Number of shares of Common Stock outstanding as of March 1, 1996: 9,044,981
DOCUMENTS INCORPORATED BY REFERENCE
None.
<PAGE>
<PAGE>
CELGENE CORPORATION
ANNUAL REPORT ON FORM 10-K/A-2
-----------------------------------------------------------------
TABLE OF CONTENTS
<TABLE>
<CAPTION>
Item No. Page
- -------- ----
<S> <C> <C>
Part II
7. Management's Discussion and Analysis
of Financial Condition and Results of Operations...........................1
Part IV
14. Exhibits, Financial Statements, and
Reports on Form 8-K.........................................................5
</TABLE>
<PAGE>
<PAGE>
ITEM 7. MANAGEMENT'S DISCUSSION AND ANALYSIS OF
FINANCIAL CONDITION AND RESULTS OF OPERATIONS.
Liquidity and Capital Resources
Since inception, the Company has financed its working capital
requirements primarily through private and public sales of its debt and equity
securities, income earned on the investment of the proceeds from the sale of
such securities, and revenues from product sales.
In August 1995, the Company issued and sold in a private placement
offering, an aggregate principal amount of $12,000,000 of 8% convertible
debentures due July 31, 1997, and received net proceeds, after offering costs,
of $11,022,570. (See Note 6 to the Financial Statements).
On December 31, 1995, the Company had available working capital of
approximately $10,296,000, consisting principally of cash, cash equivalents, and
marketable securities. It increased approximately $2,288,000, or 29%, from
December 31, 1994, which was attributable to the convertible debenture offering,
offset by cash used in operations.
In March 1996, the Company issued and sold in a private placement
offering 503 shares of Series A Convertible Preferred Stock at $50,000 per
share, for total gross proceeds of $25,150,000. The Company received net
proceeds, after offering costs, of approximately $23,800,000. The proceeds from
the sale of the preferred stock increased the Company's working capital (on a
pro forma basis) to approximately $34,216,000 as of December 31, 1995 (See Note
12 of the Financial Statements).
In August 1992, the Company entered into a two-year research and
development agreement with the Rockefeller University. This agreement has been
extended through July 1998. Under the terms of the contract extension, the
Company is committed to pay Rockefeller University $504,000 annually.

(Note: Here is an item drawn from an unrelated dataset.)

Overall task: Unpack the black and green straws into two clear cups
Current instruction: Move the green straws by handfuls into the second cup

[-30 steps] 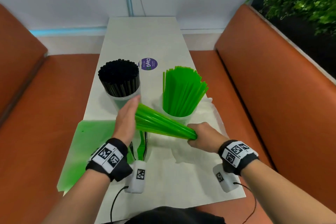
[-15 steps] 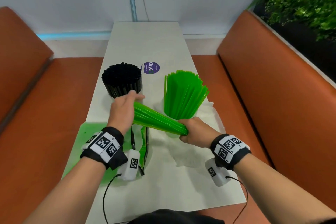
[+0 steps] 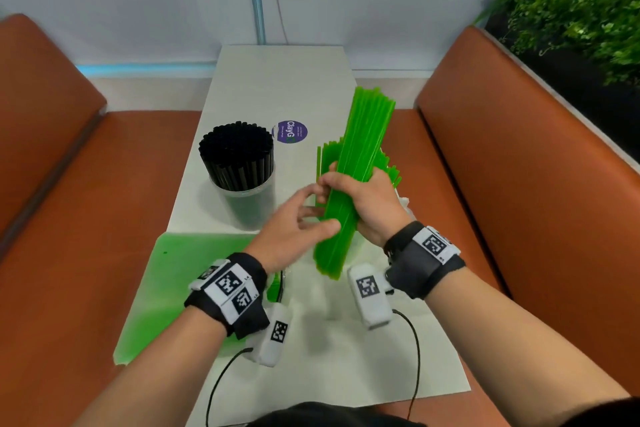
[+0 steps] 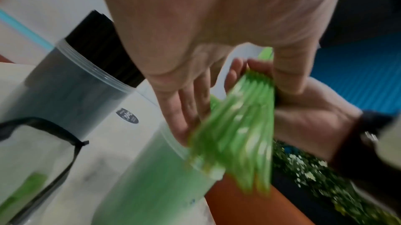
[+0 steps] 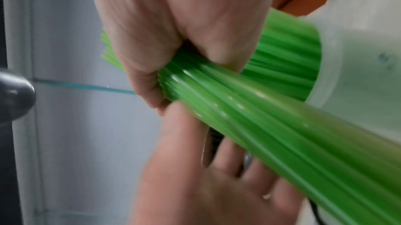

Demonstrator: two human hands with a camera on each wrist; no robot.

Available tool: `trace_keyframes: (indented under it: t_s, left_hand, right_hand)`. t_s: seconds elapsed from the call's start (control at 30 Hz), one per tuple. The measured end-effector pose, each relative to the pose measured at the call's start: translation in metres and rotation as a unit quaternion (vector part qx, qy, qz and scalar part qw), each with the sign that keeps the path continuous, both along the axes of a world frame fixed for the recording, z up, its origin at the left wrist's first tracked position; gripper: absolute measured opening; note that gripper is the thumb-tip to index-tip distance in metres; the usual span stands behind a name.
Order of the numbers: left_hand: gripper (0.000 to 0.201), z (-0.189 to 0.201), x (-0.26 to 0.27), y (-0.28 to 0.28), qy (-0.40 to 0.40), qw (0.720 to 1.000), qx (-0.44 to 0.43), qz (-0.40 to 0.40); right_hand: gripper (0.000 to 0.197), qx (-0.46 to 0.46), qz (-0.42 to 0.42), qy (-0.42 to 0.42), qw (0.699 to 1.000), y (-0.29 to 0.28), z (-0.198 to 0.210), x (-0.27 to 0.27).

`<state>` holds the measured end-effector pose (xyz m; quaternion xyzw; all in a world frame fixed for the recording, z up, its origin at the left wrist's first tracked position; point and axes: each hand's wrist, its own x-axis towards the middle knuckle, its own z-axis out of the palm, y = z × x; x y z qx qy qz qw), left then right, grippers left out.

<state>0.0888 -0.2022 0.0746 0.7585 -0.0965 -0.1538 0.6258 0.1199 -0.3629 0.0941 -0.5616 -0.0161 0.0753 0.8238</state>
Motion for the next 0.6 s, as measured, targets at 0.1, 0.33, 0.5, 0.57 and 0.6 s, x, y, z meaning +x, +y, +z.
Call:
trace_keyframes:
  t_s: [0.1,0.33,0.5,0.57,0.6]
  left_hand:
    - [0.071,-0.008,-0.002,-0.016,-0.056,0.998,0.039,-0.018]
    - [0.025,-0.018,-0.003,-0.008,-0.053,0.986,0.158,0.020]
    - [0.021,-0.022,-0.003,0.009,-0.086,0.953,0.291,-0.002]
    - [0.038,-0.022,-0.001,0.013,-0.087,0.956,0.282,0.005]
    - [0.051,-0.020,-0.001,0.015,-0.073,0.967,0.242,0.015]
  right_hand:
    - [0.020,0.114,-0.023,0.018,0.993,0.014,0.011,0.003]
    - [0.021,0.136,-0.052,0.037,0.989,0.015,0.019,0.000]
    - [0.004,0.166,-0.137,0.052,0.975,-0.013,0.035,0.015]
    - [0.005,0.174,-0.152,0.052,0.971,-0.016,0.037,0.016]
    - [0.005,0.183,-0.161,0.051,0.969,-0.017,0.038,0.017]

During the year ended December 31, 1995, capital expenditures totalled
approximately $30,000 primarily for equipment and leasehold improvements to
expand its process development and manufacturing capabilities.
In the fourth quarter of 1995, the U.S. FDA approved the Company's
request to recover costs of providing its SYNOVIR drug to AIDS patients eligible
for entry into the Company's expanded trial for cachexia, a severe wasting
condition. The cost per patient for a twelve-week supply will be $550. At
present, the Company cannot estimate the impact that the potential recovery of
costs will have on the Company's operations. The recovery of such costs for 1995
was immaterial.
The Company believes that its current resources and income derived from
investments plus revenues from chiral product sales, research contracts, and
estimated recoveries under the FDA-approved SYNOVIR cost recovery program will
be sufficient to meet the Company's capital requirements for the balance of 1996
and 1997. However, to assure funding for the Company's future operations the
Company is likely to seek additional capital resources. These may include the
sale of additional securities under appropriate market conditions, alliances or
other partnership agreements with entities interested in and possessing
resources to support the Company's immunotherapeutic or chiral programs, or
other business transactions which would generate sufficient resources to assure
continuation of the Company's operations and research programs in the long-term.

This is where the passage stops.